After the impact, my head felt like it exploded. Things started to go black, but survival took over. I feared that if I fell, a biblical reversal would take place and I would be the one finished off. Between the nipping dogs, the dizzying lightheaded feeling, I somehow wobbled my way home.

I found a quiet place hidden away and let the tears flow. Afterward, with my head pounding, I covered the large knot on the side of my head with my hair and hid it from my mother. I was not going to ride the bus no matter what.  I was going to overcome.

Riding the other direction down the road to my friends house had even a more terrifying obstacle in between for a period in time.
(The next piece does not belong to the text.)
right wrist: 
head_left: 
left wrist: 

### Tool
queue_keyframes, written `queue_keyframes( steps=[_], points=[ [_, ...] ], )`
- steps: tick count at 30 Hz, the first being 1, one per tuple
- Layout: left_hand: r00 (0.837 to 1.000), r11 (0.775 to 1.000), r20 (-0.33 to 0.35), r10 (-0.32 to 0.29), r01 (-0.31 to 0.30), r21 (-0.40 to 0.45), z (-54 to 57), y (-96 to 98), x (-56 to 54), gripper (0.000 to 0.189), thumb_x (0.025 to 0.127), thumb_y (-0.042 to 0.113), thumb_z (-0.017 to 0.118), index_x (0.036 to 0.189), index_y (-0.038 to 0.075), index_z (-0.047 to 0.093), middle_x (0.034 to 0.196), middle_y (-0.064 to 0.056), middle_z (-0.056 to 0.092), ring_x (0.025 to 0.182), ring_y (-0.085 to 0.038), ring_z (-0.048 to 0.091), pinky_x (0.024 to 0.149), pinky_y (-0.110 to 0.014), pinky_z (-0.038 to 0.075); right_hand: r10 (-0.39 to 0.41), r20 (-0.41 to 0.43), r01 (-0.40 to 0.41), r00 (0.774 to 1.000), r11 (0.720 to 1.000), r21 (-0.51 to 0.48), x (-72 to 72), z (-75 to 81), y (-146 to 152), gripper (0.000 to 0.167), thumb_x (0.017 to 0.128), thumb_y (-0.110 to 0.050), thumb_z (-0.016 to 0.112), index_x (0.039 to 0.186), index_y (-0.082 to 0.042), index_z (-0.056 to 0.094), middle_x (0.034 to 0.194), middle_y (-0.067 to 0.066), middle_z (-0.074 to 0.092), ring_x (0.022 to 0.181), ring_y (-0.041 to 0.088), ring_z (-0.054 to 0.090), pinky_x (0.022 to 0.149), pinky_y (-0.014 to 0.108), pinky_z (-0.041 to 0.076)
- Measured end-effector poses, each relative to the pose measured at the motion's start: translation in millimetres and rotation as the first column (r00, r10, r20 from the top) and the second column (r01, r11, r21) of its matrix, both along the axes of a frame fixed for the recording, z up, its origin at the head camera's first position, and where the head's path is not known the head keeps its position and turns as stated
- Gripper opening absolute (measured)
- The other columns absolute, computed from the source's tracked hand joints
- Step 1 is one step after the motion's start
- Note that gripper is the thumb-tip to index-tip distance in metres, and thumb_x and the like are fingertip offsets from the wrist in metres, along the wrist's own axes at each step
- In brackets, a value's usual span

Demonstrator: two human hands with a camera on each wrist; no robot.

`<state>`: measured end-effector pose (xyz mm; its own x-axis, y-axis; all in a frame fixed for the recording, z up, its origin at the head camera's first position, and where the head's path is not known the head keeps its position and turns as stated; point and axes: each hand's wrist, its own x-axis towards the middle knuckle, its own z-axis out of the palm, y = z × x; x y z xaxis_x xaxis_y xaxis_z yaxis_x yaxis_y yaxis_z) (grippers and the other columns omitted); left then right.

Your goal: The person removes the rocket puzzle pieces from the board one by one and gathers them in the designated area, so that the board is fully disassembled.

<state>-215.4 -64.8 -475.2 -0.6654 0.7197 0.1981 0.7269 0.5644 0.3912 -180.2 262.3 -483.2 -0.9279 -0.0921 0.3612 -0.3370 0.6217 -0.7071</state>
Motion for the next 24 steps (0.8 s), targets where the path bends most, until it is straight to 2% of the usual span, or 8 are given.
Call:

Next to the house with the two strange, but intelligent home schooled boys who would later terrify Northern California as white supremacist serial killers and synagogue arsonists was the house with the pet mountain lion.

The people who lived there could not be called anything other than redneck. Somehow they had caught a young mountain lion and decided to raise it. When it got to be 60 pounds or so, it was just as big as I was. They had put a large iron stake in their front yard, where this lion was secured with a steel collar and long chain that would allow it to reach the road.

Every time I rode by, this lion would jump up and in flash run straight at me where death seemed imminent. Just at the last possible instant,  the chain would run out jerking the lion violently sideways.

It was just like Roman Coliseum.The owners, who must have liked gladiator movies, always seemed to be amused at scaring to death some young kid. Mercifully later on, another neighbor who forever will be in the good category in my book, called Fish and Game.

Not wanting to tell my Mom for fear of losing all my bike privileges, I decided to approach my Dad instead with my dilemma of my daily brush with death. Surely he would understand? When I carefully explained the situation to him, his response was, “Ride faster.”